J'ai postulé en ligne. Le processus a pris 1 semaine. J'ai passé un entretien chez Amazon en mars 2013
Entretien
2 independent phone interviews
Interview 1: Started the interview asking me about the most challenging problem I have solved(technically) in the recent past. Define graphs, trees, BTrees, BSTrees etc. Applications of each of these. Questions like "Which data structure would you use when...". Questions based on multi-threading in java, questions on how Hash maps work internally, concurrent hash maps and hash tables.
Coding question: Check if two binary trees are equal. I did it recursively, he asked me do it iteratively. Complexity and all that.

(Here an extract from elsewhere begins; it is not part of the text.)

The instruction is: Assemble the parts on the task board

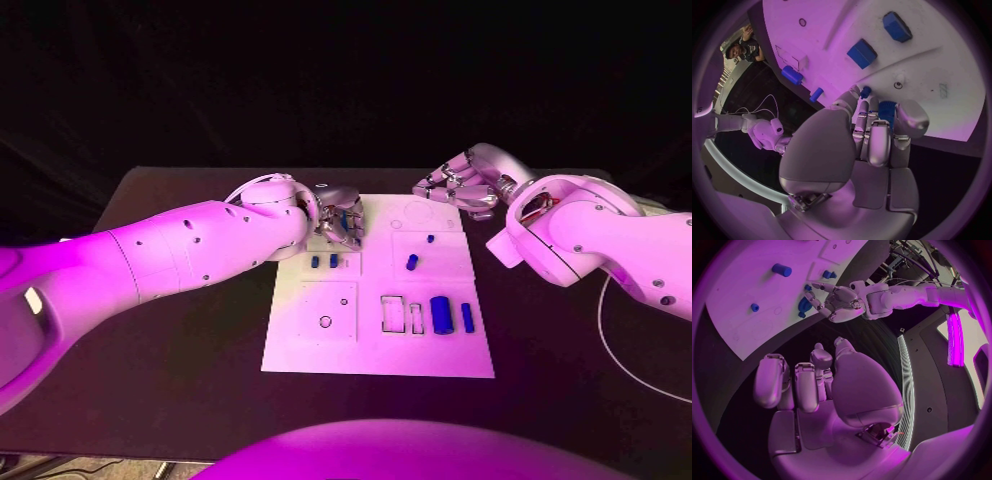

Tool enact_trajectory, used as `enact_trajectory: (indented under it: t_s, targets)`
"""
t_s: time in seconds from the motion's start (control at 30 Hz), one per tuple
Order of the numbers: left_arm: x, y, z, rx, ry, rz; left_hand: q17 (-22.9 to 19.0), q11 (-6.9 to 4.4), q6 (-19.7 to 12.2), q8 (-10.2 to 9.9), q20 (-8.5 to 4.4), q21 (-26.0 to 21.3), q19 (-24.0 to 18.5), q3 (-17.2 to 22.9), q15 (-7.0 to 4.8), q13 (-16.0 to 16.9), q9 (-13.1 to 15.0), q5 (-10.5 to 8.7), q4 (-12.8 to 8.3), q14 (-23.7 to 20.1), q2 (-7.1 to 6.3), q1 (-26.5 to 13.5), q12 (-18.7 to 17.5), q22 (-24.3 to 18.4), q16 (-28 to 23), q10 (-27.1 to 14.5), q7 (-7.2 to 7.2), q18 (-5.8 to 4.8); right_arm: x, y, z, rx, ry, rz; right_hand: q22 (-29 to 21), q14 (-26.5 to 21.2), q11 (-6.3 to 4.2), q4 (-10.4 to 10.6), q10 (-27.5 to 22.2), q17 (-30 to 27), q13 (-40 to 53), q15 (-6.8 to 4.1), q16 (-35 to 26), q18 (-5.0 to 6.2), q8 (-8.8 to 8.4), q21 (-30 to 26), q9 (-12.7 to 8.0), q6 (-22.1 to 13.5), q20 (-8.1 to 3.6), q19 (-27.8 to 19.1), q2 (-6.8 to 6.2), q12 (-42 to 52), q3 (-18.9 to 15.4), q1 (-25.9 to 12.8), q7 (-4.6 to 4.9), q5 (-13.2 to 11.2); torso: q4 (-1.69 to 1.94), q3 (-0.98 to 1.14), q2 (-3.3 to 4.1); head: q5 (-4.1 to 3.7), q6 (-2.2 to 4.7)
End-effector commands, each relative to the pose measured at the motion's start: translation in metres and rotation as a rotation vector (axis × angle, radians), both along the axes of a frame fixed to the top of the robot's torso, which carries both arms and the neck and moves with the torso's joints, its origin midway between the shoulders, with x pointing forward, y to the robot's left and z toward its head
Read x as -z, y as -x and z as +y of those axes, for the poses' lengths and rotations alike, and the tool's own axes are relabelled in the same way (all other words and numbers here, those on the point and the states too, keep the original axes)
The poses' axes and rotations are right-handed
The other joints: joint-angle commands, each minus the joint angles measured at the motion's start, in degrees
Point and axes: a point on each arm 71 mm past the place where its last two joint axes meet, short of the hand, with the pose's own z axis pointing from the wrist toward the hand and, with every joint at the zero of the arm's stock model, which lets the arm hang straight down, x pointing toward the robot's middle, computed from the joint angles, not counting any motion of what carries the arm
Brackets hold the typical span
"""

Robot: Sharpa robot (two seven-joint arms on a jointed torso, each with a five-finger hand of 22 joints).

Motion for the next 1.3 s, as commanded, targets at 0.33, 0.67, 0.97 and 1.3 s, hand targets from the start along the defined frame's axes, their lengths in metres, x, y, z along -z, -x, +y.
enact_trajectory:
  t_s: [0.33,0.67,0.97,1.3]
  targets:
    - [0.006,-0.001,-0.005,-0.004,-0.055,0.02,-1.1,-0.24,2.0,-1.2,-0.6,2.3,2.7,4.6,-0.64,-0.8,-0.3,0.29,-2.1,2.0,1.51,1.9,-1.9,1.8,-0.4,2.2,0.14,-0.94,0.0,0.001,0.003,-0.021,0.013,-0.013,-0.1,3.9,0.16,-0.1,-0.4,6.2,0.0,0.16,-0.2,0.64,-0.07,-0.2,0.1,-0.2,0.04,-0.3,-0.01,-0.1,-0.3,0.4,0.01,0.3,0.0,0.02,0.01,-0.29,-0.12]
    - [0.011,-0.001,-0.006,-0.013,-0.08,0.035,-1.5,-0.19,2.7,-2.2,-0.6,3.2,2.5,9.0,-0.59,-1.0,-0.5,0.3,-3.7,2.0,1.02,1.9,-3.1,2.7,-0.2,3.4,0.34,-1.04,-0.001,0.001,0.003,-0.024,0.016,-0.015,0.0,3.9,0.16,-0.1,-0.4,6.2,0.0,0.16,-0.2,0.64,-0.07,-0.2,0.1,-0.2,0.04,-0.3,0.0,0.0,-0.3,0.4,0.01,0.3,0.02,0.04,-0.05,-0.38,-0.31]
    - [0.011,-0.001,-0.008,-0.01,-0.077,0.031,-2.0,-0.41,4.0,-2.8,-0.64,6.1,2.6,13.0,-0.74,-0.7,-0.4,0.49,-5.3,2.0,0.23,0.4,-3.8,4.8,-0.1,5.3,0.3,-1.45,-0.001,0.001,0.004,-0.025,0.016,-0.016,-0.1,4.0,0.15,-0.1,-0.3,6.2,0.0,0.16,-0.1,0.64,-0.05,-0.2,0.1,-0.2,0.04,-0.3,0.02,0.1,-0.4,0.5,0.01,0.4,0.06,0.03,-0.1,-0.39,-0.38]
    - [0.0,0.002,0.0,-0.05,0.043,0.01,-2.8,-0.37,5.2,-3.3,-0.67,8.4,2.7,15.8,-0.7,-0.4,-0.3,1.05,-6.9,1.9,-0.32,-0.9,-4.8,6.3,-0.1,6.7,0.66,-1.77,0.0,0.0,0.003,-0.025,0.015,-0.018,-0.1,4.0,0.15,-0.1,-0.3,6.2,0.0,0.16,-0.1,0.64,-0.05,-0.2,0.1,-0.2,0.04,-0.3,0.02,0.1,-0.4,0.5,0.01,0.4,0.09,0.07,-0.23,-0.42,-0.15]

Interview 2: This interview also started with the most challenging problem I have solved(technically) in the recent past. Then asked me to WAP to find the Nth Fib number(I was bewildered! Amazon, really?) Wrote the iterative version of the first ever program I learnt in my life. Asked me why I am not doing it recursively(was more than happy to answer.) He then asked me to find the nth prime in the least number of iterations(used the square root rule for reducing the number of comparisons). He tweaked around the same question like what would you do if want to find primes between two numbers. Complexity and all that. Given a set of billion numbers, how would you pick the biggest million numbers? When do u use hashes and how different is it from encryption? (Oh yea!). Some basic questions on patterns.
OOPS question- Design a Zoo
Suggestions: All they look for is how you can explain things in the easiest way. Before starting to code, ask him as many questions as you can(Like what complexity you looking at? Space? Iterative or recursive? Should the function return anything at all?). This is how functions looked in the first interview.
Contract: Tree Tree -> Boolean
Description: This function takes two Binary trees and checks for equality
Example:
1 1 -> True
2 3 2 3
2 2 -> False
3 4 3 5
Strategy: General recursion
Function definition:
public boolean areThetEqual(Tree t1, Tree t2){
...
}
Tests:
Check all boundary cases.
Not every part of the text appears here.